Ce budget n'est pas seulement historique et responsable. Il implique des efforts importants, mais nous avons veillé à ce qu'ils soient répartis de la façon la plus équitable. Être juste, c'est bien sûr répartir de façon équilibrée l'effort entre les ménages et les entreprises. C'est aussi épargner les plus fragiles, déjà fortement affectés par la crise.

Pour les ménages et les entreprises, l'effort sera réparti équitablement. Les mesures de réduction des niches prévoient en effet un effort équilibré : 4 milliards d'euros seront demandés aux ménages, 6 milliards aux entreprises. La méthode que nous avons employée pour retenir les 10 milliards d'euros de réduction des niches sociales et fiscales est fondée sur un certain nombre de principes. Nous avons prêté autant attention au soutien à la croissance – grâce aux niches vitales pour l'emploi et l'innovation – qu'à la pérennité du modèle social. Il s'agit d'un « rabot » ciblé pour continuer à soutenir la croissance en respectant nos objectifs de maîtrise des comptes publics. Il ne faudrait pas céder à la facilité d'augmenter la fiscalité des seules entreprises, alors qu'elles supportent déjà une charge fiscale plus importante que leurs concurrents européens.

Pour les acteurs de la dépense publique, l'effort sera sans précédent et là aussi partagé de façon équitable. Comme je l'évoquais tout à l'heure, État, Sécurité sociale et collectivités locales connaîtront une maîtrise étroite des dépenses. L'État veillera à ses dépenses de fonctionnement comme à ses dépenses d'intervention.
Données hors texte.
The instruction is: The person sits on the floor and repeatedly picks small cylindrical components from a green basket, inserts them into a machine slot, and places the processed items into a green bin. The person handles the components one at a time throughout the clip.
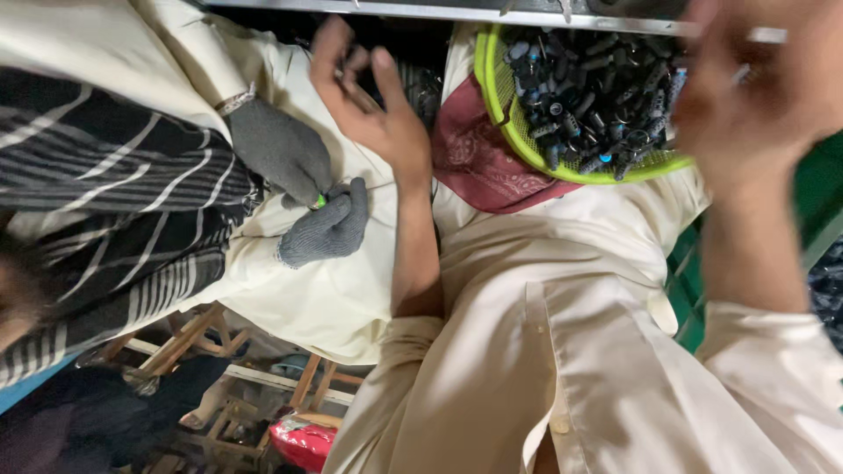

Cet effort tient compte évidemment des engagements gouvernementaux, notamment pour la justice, l'enseignement supérieur et la recherche, et la sécurité intérieure. Au total les dépenses de l'État s'élèvent à 357 milliards d'euros.

Les collectivités territoriales, quant à elles, verront une stabilisation en valeur des concours de l'État hors Fonds de compensation de la TVA. Le principe de la péréquation entre les collectivités les plus favorisées et celles qui ont besoin de solidarité a été réaffirmé.

Pour la Sécurité sociale, enfin, la réforme des retraites, la reprise de la dette sociale par la CADES et la maîtrise serrée des dépenses, notamment celles de l'assurance maladie, permettront de maintenir la trajectoire fixée.

Le Gouvernement a choisi aussi d'épargner les publics les plus fragiles. Une politique se lit aussi dans le choix de ne pas toucher à certains dispositifs. Nous avions envisagé de réévaluer les dispositifs en faveur des étudiants et des personnes souffrant d'un handicap. Le Président de la République a décidé d'épargner ceux qui ont besoin d'être accompagnés pendant la sortie de crise et d'adresser un message clair : « tout sera fait pour tenir les engagements pris pendant la campagne présidentielle ». C'est ainsi que l'augmentation de 25 % de l'allocation adulte handicapé ne sera pas étalée sur six ans, au lieu de cinq. Dans le même esprit de justice, nous n'avons pas touché au RSA, véritable « bouclier social » qui favorise l'activité tout en luttant contre la pauvreté. La montée en puissance du RSA se poursuivra en 2011.

Ensuite, les réductions de niches fiscales et sociales ont été appliquées avec discernement et le même souci d'équité.

En matière de services à la personne, nous aurions pu appliquer les 10 % de réduction à toutes les aides : le Gouvernement ne l'a pas souhaité. Il a choisi de supprimer la niche sociale et de préserver intégralement les avantages fiscaux. Par ailleurs, pour les plus défavorisés – personnes âgées, dépendantes, parents d'enfants handicapés –, l'ensemble des avantages fiscaux et sociaux sera maintenu. Le caractère juste et équitable de notre projet et la volonté de protéger notre modèle social se concrétisent de façon emblématique dans la réduction des niches fiscales et sociales : 70 % des gains réalisés, soit près de 7 milliards d'euros pour l'année 2011, seront affectés aux organismes de sécurité sociale.